While I’m mourning the second nap, I’m not sitting sulking..because that benefits no one. Instead of sleeping until 6 and sitting on the couch for an hour or more, I’m waking up between 5:30-5:45. I have quiet time for 20-30 minutes and then go downstairs and exercise. It’s been working just fine. Good thing Danny doesn’t expect me to be awake past 8:45 anyway.
During nap time I’m like a crazy person getting things done. I run around straightening up and then sit down to do an hour or so of work. It will be okay and we’ll adjust.
Other reasons why I’m having a hard time with switching to one nap: I hate anything below 30 degrees and this week is just especially cold, which makes me cranky. I also hate going out of my house before 11 o’clock (unless I’m alone). I’ve just gotten used to not going anywhere early. (I know, I’ll get over it.) I also thought she would take two naps for awhile longer since she was kind of late to transition from 3 naps to 2.

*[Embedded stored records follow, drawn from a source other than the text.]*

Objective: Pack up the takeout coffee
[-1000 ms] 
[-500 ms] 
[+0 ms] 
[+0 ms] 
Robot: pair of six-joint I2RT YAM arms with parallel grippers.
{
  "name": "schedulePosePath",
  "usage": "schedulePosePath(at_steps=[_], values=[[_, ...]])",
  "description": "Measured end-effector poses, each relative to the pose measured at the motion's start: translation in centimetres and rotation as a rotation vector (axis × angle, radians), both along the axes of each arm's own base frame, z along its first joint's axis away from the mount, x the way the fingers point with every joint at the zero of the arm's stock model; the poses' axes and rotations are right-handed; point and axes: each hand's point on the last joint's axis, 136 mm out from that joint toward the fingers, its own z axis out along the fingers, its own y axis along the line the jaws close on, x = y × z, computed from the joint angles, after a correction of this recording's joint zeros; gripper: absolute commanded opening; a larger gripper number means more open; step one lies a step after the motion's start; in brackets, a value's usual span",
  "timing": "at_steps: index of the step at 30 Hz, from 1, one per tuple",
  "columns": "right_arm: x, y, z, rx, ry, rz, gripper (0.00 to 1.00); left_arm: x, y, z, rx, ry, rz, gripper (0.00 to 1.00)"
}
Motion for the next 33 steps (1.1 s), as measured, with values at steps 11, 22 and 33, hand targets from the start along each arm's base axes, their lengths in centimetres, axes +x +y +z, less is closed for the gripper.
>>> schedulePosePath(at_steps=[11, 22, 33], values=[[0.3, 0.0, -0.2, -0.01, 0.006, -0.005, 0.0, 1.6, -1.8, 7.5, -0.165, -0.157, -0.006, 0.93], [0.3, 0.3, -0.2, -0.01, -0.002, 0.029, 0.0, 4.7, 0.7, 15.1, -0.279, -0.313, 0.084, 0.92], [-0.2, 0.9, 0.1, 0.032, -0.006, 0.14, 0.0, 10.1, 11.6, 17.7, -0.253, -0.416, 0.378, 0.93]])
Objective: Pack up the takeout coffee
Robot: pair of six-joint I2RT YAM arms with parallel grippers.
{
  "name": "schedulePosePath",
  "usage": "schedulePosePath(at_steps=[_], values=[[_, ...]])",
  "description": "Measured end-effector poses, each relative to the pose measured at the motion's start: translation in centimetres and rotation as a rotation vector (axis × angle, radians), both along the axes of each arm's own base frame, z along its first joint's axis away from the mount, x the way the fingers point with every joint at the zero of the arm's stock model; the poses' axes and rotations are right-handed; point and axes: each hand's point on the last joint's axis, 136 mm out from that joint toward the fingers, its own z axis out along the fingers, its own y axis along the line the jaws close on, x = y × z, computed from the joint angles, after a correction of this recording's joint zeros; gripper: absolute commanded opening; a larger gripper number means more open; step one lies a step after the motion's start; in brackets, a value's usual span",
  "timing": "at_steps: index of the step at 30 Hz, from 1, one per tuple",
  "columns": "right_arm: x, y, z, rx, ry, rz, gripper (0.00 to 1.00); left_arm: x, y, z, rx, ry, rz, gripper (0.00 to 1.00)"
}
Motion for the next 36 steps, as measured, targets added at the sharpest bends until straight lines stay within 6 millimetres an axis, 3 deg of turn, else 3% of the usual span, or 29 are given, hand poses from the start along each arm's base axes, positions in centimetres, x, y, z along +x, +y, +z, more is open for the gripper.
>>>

It also seems like Olivia can’t stay awake very long in the morning. For the past (forever?) she’s taken her first nap at 9-9:30, basically no matter when she got up. I’ve tried to push her first nap back to 10:30-11, but I’m still getting really short naps and then a SUUPPPPPERRRRR long second part of the day.
Okay, I’m done whining. I always try to keep it real. Being a mom means being super flexible…and I am being flexible..but I just need a little time to complain about it.
I love my little sweet pea and I know eventually we’ll get a long nap back and everything will be great…until then…wish me luck!